:: Excerpted records ::
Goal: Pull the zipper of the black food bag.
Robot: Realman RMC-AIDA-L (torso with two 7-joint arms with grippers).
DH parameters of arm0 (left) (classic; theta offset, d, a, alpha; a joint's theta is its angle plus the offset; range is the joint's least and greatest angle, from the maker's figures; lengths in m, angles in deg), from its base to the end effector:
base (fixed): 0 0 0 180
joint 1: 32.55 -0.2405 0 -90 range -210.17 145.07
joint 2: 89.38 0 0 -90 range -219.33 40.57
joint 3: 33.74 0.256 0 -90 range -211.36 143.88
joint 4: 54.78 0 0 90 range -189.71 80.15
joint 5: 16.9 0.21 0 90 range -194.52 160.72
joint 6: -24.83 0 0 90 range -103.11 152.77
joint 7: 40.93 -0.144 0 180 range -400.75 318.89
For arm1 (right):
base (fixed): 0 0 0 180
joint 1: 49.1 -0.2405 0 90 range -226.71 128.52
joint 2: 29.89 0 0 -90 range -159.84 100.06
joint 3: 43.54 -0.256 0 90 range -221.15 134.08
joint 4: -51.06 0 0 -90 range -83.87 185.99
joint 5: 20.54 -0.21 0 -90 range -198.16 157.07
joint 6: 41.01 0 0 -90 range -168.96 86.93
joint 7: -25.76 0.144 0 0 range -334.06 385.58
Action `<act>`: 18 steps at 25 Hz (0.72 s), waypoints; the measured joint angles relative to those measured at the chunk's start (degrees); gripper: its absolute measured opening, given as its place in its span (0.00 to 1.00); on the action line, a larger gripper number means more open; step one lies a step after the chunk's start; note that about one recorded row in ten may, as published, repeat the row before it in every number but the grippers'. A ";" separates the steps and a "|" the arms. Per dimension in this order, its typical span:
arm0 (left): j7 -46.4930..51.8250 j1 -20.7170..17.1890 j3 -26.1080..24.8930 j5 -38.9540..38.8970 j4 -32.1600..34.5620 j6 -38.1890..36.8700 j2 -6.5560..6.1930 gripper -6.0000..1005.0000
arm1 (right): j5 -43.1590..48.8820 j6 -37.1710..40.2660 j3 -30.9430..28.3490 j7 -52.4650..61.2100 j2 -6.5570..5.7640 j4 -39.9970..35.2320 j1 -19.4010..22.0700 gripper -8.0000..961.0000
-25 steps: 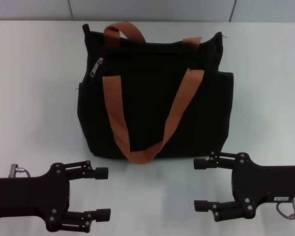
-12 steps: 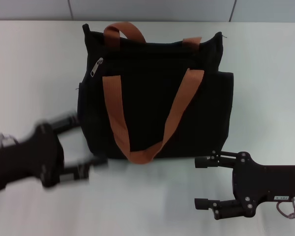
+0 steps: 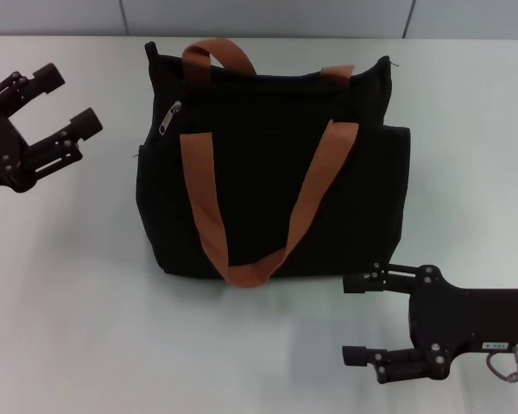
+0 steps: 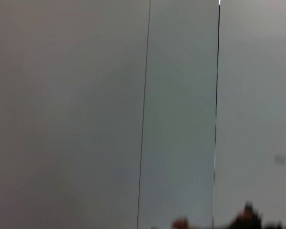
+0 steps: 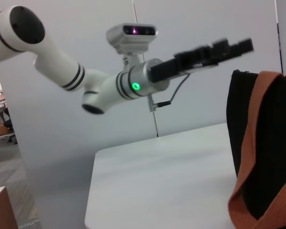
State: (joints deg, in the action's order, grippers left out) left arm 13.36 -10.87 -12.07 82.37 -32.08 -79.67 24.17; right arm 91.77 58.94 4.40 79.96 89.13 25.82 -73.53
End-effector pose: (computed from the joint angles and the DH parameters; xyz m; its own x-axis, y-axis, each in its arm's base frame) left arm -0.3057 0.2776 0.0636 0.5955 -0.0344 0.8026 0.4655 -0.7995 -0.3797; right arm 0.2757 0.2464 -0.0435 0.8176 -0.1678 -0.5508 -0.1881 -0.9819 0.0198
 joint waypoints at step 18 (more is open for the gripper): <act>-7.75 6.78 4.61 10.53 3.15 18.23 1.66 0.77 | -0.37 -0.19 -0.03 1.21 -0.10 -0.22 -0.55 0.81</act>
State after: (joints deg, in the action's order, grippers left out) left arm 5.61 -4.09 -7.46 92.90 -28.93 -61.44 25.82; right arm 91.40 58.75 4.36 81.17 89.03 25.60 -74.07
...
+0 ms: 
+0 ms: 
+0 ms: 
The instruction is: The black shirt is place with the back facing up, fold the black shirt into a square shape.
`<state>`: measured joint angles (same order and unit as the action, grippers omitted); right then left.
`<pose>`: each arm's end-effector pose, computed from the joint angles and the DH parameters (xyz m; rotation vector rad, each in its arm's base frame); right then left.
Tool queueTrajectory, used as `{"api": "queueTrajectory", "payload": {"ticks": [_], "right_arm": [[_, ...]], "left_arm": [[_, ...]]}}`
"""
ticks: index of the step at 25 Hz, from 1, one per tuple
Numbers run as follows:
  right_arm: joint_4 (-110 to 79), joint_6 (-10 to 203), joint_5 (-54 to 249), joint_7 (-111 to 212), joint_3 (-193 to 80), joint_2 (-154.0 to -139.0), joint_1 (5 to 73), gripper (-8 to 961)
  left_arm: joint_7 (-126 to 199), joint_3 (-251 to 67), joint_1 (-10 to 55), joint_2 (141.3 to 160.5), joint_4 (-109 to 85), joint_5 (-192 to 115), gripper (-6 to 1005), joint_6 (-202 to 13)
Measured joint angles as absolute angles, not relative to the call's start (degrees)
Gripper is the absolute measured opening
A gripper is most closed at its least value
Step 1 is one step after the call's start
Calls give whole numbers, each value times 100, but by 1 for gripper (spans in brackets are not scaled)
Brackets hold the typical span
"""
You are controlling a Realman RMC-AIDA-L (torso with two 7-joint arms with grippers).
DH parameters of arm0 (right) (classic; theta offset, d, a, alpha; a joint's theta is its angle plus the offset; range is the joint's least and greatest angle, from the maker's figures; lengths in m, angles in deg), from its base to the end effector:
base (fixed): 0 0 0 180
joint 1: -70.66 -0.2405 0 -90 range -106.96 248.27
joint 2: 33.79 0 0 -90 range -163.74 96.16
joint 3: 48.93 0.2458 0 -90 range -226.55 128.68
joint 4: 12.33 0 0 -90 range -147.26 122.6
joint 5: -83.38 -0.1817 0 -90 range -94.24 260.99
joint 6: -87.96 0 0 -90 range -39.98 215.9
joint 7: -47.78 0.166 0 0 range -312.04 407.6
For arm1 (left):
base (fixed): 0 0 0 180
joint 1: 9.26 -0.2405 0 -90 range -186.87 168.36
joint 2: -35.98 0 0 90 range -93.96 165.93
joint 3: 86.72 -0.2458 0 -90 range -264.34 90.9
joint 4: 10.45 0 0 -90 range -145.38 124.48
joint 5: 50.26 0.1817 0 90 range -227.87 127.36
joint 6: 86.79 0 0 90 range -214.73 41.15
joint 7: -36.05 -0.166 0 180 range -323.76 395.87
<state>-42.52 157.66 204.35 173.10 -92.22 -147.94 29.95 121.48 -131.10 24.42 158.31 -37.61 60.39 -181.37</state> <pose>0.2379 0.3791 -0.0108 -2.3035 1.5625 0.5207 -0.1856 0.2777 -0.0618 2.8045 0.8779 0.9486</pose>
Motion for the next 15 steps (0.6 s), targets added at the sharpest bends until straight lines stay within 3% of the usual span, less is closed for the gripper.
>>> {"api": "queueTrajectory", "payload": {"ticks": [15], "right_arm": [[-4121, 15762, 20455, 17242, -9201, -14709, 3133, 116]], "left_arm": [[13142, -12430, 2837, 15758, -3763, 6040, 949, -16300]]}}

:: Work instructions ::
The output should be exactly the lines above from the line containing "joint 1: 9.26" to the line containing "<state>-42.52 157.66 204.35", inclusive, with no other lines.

:: Response to the exercise ::
joint 1: 9.26 -0.2405 0 -90 range -186.87 168.36
joint 2: -35.98 0 0 90 range -93.96 165.93
joint 3: 86.72 -0.2458 0 -90 range -264.34 90.9
joint 4: 10.45 0 0 -90 range -145.38 124.48
joint 5: 50.26 0.1817 0 90 range -227.87 127.36
joint 6: 86.79 0 0 90 range -214.73 41.15
joint 7: -36.05 -0.166 0 180 range -323.76 395.87
<state>-42.52 157.66 204.35 173.10 -92.22 -147.94 29.95 121.48 -131.10 24.42 158.31 -37.61 60.39 -181.37</state> <pose>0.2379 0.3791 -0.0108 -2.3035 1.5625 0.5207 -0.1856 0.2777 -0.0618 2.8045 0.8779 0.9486</pose>

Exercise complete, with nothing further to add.